HW. – Quand vous évoquez le téf, vous parlez d’une région spécifique, pas seulement des hauts-plateaux. Mais en Érythrée, c’est seulement la classe supérieure qui consomme le téf, ce n’est pas comme en Éthiopie. Par exemple nous avons beaucoup de poisson. Sur les hauts-plateaux, les gens ne mangeaient pas de poisson, maintenant nous introduisons ce genre d’alimentation et cette habitude de la côte est à présent effective sur les hauts-plateaux.

LNA. – A propos de vos institutions, la période de transition est terminée. Les élections nationales étaient prévues cette année. Qu’en est-il ?
HW. -- Nous avions prévu les élections pour l’assemblée constituante fin 1999, début 2000. À cause du conflit c’est devenu un problème pour tous. Mais cela est maintenant programmé.

LNA. – Et à propos du multipartisme ?
HW. – Ce sera discuté par le gouvernement constituant.
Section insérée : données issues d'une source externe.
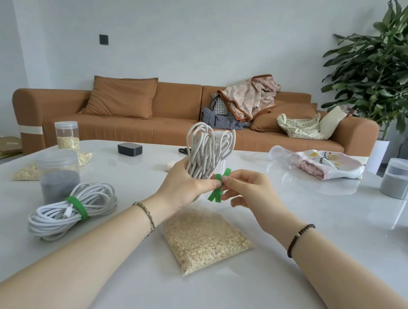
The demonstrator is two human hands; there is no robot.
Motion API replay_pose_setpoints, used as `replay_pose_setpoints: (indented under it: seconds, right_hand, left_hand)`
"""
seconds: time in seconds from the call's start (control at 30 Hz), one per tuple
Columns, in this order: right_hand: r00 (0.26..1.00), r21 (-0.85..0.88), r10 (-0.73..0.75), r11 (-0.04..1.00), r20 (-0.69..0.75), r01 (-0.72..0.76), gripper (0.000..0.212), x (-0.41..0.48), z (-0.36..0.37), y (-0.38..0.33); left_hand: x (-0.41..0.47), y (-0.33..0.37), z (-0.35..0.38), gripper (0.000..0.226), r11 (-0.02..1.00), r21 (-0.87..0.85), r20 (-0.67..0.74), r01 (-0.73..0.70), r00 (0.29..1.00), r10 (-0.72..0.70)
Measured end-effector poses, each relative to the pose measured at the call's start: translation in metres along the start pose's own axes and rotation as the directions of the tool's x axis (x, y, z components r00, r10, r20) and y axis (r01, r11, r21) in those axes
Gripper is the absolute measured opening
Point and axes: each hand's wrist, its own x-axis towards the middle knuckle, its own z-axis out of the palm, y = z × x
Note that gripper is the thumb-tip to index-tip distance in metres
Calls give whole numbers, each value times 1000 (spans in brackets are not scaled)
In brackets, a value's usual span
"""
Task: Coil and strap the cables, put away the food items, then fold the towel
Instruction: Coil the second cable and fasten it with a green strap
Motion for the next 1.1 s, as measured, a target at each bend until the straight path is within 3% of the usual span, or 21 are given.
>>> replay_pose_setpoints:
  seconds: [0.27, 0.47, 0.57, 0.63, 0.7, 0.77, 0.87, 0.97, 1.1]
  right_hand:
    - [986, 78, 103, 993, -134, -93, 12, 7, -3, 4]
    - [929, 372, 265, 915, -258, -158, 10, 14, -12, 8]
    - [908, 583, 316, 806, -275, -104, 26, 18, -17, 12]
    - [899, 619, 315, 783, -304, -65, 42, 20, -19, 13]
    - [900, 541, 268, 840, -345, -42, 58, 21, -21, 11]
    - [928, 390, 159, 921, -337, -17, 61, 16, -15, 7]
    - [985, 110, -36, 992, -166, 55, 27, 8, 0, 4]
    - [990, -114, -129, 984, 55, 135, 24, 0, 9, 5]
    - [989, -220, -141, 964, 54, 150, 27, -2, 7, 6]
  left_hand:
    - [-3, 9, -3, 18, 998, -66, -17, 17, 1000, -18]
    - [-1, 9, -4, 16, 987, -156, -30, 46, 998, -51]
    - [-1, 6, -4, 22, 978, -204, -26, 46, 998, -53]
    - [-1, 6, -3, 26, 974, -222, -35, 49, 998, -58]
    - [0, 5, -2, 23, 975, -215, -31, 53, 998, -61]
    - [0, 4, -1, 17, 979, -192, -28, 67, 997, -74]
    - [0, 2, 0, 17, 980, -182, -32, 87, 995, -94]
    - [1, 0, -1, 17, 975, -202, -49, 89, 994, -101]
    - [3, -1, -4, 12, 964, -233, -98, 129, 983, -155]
Car nous aurons un comité électoral et en même temps il y aura une loi sur les partis qui doit être promulguée après les élections.
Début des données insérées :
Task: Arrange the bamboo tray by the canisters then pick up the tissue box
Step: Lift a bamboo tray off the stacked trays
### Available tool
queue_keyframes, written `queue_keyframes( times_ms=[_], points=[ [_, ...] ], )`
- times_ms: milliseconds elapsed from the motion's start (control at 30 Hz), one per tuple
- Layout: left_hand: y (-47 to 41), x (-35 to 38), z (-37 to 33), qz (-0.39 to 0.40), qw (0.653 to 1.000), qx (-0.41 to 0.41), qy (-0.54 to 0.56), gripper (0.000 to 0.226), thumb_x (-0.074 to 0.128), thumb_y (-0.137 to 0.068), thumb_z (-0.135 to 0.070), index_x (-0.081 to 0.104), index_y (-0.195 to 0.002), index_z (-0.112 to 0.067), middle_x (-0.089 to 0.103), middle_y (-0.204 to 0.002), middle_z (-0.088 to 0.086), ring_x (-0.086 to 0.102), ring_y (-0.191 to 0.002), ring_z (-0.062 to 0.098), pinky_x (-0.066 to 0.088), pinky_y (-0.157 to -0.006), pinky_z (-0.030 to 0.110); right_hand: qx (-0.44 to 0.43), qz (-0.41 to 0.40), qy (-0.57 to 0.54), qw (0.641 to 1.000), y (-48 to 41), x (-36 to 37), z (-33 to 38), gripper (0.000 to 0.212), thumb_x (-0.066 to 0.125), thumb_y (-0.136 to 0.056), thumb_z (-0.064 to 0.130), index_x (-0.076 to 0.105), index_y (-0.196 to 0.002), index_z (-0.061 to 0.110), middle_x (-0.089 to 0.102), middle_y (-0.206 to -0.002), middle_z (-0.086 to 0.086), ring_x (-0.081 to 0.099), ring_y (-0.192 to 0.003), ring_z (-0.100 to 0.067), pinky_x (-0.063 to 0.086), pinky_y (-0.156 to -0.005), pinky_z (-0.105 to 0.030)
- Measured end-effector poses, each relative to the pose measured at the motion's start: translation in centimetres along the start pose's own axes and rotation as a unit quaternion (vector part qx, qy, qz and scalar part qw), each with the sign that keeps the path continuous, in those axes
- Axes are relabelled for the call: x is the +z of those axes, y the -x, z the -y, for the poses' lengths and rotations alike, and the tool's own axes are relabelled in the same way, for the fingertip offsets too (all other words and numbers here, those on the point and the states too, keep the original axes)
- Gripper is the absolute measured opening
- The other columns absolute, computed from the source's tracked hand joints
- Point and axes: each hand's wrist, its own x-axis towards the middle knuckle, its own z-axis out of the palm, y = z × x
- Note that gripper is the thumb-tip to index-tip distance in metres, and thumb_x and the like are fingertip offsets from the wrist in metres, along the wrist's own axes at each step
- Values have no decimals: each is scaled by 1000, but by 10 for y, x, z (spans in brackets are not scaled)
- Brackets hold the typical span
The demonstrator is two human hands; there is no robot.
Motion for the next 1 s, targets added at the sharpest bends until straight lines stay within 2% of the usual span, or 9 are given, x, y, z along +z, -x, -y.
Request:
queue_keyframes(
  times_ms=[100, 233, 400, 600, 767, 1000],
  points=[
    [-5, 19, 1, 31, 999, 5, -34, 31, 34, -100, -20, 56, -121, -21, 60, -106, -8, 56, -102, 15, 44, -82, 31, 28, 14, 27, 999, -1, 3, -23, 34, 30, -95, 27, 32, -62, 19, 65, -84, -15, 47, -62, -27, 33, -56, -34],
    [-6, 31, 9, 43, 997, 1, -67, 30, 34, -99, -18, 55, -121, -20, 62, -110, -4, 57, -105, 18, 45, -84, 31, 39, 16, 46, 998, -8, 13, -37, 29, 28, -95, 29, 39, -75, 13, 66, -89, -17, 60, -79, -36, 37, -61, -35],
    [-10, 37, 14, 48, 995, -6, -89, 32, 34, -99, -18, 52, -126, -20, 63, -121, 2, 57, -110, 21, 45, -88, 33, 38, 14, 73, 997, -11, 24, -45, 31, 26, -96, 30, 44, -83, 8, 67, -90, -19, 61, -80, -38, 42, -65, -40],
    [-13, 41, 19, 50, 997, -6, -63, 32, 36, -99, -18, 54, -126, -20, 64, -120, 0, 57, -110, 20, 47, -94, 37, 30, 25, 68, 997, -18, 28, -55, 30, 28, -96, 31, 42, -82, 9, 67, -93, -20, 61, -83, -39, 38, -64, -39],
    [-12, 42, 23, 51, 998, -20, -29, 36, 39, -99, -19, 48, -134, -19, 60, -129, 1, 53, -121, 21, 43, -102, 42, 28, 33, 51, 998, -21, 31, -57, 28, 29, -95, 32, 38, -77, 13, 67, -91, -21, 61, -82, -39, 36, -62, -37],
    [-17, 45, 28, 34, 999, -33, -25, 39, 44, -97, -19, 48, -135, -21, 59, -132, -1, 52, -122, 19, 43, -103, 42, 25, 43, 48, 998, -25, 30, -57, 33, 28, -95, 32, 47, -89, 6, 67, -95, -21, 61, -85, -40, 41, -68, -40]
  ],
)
LNA. – Par ailleurs, on assiste à un développement de la presse privée en Érythrée ; mais il semblerait qu’elle ne dispose pas de toute la liberté d’expression, particulièrement en ce qui concerne le conflit avec l’Éthiopie ?
HW. – En premier lieu, il est toujours nécessaire qu’il y ait une culture politique dans les questions de presse. Il y a une responsabilité pour tout média. Des annonces diffamatoires autorisent chacun, individu ou gouvernement, à poursuivre tout journal qui est diffamatoire sans fondement. Donc un individu a le droit de demander confirmation auprès du gouvernement et il a le droit au cas où il aurait été traité incorrectement d’exprimer également ses propres observations. Le développement de la culture politique est en cours. Je ne dirais pas que nous avons des publications complètes et responsables aussi bien que conscientes au sujet de la société mais il y une loi de la presse qui autorise n’importe qui à publier. Mais il y a des devoirs comme dans tout autre pays. Certains critiquent la politique du gouvernement. Ils sont autorisés à le faire.
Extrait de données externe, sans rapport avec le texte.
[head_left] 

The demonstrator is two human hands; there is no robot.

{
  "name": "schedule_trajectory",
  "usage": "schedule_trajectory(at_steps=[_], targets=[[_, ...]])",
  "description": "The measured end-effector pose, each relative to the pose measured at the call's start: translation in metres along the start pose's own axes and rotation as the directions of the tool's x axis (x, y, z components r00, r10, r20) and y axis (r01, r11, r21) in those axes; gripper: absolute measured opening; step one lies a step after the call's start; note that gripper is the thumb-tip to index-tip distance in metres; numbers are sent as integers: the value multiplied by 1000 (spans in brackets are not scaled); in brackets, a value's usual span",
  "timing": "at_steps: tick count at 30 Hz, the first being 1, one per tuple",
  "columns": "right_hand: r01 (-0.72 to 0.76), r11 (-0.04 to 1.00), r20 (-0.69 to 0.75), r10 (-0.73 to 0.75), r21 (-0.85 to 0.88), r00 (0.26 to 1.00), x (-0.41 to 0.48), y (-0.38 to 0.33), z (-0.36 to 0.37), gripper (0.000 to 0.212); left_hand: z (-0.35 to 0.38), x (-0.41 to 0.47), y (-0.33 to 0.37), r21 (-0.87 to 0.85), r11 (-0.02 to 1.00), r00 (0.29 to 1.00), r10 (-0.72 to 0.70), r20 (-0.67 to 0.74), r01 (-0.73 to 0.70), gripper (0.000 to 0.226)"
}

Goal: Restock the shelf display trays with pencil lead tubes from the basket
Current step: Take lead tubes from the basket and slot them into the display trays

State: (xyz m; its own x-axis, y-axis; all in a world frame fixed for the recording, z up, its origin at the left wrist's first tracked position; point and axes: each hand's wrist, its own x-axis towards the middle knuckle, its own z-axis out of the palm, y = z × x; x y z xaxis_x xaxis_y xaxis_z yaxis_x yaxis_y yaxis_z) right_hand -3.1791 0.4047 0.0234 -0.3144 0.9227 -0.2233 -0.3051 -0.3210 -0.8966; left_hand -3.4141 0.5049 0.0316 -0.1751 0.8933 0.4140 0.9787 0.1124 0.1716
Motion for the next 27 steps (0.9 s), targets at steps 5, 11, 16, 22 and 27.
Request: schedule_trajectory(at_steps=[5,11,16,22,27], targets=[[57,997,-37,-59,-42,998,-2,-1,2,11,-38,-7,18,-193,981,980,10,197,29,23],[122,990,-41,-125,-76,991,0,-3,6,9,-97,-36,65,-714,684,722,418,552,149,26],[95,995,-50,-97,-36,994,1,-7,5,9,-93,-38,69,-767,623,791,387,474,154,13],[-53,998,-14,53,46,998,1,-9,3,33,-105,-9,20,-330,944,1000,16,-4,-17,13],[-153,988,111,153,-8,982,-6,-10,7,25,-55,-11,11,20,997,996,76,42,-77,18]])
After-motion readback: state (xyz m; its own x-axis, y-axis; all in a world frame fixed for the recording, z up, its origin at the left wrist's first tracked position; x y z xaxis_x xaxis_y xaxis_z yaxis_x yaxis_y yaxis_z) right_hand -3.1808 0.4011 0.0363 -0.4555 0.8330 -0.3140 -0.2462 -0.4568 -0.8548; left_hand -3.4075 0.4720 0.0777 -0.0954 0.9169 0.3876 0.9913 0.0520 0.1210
LNA. – Mais, l’état de guerre, ne pourrait-il agir comme un prétexte pour museler la presse ?
HW. – En Érythrée, nous n’avons pas de problème parce que la position au gouvernement est favorable à une solution pacifique et légale. Nous sommes opposés à l’utilisation de la force pour résoudre ce problème. Nous sommes opposés à la déclaration de la guerre, nous avons accepté l’accord cadre.

Les deux peuples, comme voisins, doivent savoir vivre ensemble même si les politiques divergent. Les gouvernements passent mais les peuples restent. Pour le gouvernement érythréen tous les pays de la sous-région, l’Éthiopie aussi, doivent vivre ensemble. Nous avons vu beaucoup de méfaits commis auparavant contre le peuple érythréen, maintenant nous voyons les mêmes choses mais nous sommes confiants dans le fait que les deux peuples ont un intérêt dans une destinée commune indépendamment des problèmes actuels. Les peuples éthiopien et érythréen n’ont pas d’intérêt dans la guerre. Donc la résolution pacifique et légale de ce problème est un intérêt commun pour les deux peuples. Particulièrement, comme amis du peuple éthiopien, je m’adresse à vous, il y a une perspective éventuelle de solution pacifique et les peuples d’Érythrée et d’Éthiopie se rencontreront pour résoudre les problèmes. À présent, à cause de ces problèmes, nous ne devons pas nous inquiéter pour les relations futures entre les deux peuples. Comme amis du peuple éthiopien, vous avez le droit de connaître la situation éthiopienne réelle et le devoir d’aider à une solution pacifique. Il n’y a pas d’hostilité entre les deux peuples. Ils doivent avoir des relations avec leurs voisins et entre eux.


(1) Front populaire de libération de l’Érythrée.
(2) Agence intergouvernementale de développement regroupant : Djibouti, l’Érythrée, l’Éthiopie, le Kénya, l’Ouganda, la Somalie et le Soudan.
(3) Front populaire de libération du Tigray.
(4) Céréale servant à fabriquer l’injera, galette traditionnelle en Érythrée et en Éthiopie.